The boat has sailed for this one but it might be relevant for the first undervalued card I would be discussing. Foil copies of Leonin Shikari were going for $10 last month but doubled up early this month, while non-foil copies only moved from $5 to $7.
The spike is almost solely due to demand from Commander or Tiny Leaders. Besides the fact that the foil spiked by a larger margin than the non-foil, I have yet to see a Modern or Legacy deck running Leonin Shikari (and I suspect we are unlikely to see one) Leonin Shikari fits well in Nahiri, the Lithomancer Commander and the following leader:
Kemba, Kha Regent may not be a tier one deck (yet), but she is a popular leader, as far as the Tiny Leaders subreddit and Facebook group goes. I am not bullish on her normal copies as she was reprinted in Commander 2014, but Kemba’s single foil printing looks sweet at $4.61.

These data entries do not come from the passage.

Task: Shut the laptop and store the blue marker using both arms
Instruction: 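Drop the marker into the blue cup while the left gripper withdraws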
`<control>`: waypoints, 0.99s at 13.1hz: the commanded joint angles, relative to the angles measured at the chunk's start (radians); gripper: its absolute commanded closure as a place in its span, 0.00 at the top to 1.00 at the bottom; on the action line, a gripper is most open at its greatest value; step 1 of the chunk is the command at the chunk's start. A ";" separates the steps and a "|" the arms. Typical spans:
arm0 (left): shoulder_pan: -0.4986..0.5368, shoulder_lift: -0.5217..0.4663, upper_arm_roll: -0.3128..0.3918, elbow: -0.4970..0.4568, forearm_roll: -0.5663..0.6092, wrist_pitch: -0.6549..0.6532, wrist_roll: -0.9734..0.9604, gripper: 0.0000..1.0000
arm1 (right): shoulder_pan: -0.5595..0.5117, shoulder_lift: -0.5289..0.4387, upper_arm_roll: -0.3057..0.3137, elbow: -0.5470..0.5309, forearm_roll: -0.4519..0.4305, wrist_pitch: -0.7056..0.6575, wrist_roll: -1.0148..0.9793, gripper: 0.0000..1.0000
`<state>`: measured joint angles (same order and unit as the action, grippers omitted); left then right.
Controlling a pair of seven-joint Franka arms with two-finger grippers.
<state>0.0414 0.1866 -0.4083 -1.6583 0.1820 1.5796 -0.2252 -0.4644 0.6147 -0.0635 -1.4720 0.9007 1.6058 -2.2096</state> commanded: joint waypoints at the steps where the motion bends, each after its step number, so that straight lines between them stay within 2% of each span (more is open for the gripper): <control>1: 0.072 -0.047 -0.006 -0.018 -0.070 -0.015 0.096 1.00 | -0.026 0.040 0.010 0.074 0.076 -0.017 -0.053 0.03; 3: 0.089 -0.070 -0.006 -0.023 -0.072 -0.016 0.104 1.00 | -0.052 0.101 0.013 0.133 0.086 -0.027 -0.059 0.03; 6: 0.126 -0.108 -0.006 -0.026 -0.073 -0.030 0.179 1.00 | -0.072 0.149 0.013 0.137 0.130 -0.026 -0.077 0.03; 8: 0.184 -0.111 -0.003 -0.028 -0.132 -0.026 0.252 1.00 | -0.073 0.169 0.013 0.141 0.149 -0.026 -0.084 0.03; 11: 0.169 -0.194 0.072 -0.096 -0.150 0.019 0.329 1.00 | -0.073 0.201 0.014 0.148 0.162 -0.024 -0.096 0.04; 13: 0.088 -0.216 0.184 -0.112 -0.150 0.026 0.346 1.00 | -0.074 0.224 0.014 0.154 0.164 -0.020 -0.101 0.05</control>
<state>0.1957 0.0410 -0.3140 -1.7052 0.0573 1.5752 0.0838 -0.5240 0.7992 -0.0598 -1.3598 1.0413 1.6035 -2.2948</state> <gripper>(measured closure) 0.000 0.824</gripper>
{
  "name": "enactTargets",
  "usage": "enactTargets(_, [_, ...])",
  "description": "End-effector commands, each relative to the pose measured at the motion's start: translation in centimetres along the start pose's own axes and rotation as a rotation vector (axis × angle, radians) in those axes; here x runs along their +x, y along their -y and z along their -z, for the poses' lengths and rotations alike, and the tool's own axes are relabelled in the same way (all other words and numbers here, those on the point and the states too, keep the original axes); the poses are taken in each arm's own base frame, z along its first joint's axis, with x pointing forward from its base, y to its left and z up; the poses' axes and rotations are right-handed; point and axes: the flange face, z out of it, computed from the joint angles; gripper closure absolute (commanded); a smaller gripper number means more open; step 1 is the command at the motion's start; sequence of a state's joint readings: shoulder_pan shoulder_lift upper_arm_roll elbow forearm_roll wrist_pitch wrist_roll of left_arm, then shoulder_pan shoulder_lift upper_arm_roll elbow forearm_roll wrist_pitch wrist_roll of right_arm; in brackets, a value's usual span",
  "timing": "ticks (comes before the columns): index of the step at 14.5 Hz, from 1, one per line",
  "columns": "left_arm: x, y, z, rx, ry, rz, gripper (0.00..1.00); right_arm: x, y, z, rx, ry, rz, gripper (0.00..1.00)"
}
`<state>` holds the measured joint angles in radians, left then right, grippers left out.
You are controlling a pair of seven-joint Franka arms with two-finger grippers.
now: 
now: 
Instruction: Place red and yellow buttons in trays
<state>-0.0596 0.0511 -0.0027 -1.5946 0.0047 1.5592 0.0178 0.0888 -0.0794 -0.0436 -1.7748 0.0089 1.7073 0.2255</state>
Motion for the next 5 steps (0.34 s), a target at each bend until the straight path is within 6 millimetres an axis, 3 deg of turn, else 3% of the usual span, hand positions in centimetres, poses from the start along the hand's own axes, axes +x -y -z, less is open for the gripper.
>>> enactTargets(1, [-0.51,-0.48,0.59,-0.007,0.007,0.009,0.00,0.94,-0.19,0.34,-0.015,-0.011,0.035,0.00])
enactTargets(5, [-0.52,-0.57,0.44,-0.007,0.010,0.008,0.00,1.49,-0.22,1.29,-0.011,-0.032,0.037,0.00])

While foil Kemba would struggle to hit the heights Ezuri hit (Ezuri at $20 also seems like a bubble), she has a lot of room to grow at sub-$5. I would not be surprised to see her foils hit $10. As with all Scars of Mirrodin cards, Kemba is at risk of being reprinted in Modern Masters 2015. However, Modern Masters 2015 would have to feature an equipment theme for her to be included, something which I think is unlikely.
As mentioned, Kemba was just reprinted in Commander 2014. Unless Wizards thinks she is destined to be the next big thing in Modern, I would imagine the chances of her seeing reprint is relatively thin in the short-term.
That is all for today. Please accept my apologies for the shorter than usual article; things have been a little hectic over the past week. I have something nice in the pipeline for next Tuesday to make up to you readers.